Figure 6. MADD-4S interacts with NLG-1 and NRX-1.

(A) Schematic representations of NLG-1, NRX-1, and MADD-4S constructs used in binding assays. (B) Western blots showing immunoprecipitated proteins used for the luciferase binding assays. The Western blot on the left shows the transmembrane NLG-1 and NRX-1, the western blots on the right show the secreted NRX-1 and NLG-1 collected from culture media. (C) Normalized levels of MADD-4S::luciferase signal that immunoprecipitated with NLG-1::FLAG::GFP or NRX-1::FLAG::GFP in an HEK293T cell surface binding assay, in the absence or presence of secreted NRX-1 or NLG-1 ectodomains, respectively. An ANOVA and post hoc Tukey’s tests were used to determine significant differences between the different conditions. *** p<0.001. (D) HEK293T cells were transfected with NLG-1::GFP and incubated with concentrated conditioned media containing MADD-4S::FLAG. MADD-4S::FLAG was pulled down when NLG-1::GFP was immunoprecipitated. (E) HEK293T cells were transfected with NRX-1::GFP and incubated with concentrated conditioned media containing MADD-4S::FLAG. MADD-4S::FLAG was pulled down when NRX-1::GFP was immunoprecipitated. (F) Native PAGE shift assay for NRX-1 and MADD-4S. The NRX-1 construct used includes the LNS6 domain and the unstructured region to its C-terminus before the transmembrane helix (labeled as LNS6-C).

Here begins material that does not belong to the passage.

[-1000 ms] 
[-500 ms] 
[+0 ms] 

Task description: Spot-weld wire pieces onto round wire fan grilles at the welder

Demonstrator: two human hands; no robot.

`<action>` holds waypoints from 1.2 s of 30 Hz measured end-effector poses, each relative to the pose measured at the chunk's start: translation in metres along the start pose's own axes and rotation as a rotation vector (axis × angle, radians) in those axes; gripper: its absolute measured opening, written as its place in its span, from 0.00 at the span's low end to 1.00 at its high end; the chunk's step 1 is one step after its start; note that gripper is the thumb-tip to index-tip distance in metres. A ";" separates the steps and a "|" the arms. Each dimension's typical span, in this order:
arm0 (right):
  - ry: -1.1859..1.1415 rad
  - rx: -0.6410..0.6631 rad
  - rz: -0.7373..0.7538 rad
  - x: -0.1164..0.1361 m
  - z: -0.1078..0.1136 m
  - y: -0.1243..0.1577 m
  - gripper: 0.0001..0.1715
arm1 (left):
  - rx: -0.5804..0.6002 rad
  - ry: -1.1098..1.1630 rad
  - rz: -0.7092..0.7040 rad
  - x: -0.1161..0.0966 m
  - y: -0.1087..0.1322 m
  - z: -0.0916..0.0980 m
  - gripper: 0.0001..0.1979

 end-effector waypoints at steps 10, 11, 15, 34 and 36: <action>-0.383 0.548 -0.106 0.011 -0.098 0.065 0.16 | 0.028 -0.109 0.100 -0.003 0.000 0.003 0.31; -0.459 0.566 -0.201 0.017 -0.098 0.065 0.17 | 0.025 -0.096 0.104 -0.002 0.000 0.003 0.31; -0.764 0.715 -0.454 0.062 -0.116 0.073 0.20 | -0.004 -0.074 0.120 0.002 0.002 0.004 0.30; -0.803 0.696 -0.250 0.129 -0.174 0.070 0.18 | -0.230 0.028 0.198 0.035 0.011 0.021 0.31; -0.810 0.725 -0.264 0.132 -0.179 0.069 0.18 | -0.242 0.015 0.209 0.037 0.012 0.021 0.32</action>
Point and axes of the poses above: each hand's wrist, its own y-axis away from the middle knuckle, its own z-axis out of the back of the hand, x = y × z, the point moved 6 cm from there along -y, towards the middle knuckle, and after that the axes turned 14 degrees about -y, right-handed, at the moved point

NRX-1 and MADD-4S were used at 15 µM. (G) ECIA for various extracellular fragments of NRX-1 and MADD-4S. Binding is detected by absorbance at 650 nm. Drosophila Rst extracellular region was used as a negative control (against NRX-1 and MADD-4S), and a positive control as a hemophilic binder (lowest right corner). MADD-4S constructs with very poor expression are labeled with an asterisk (*), see Suppl. Fig. 3.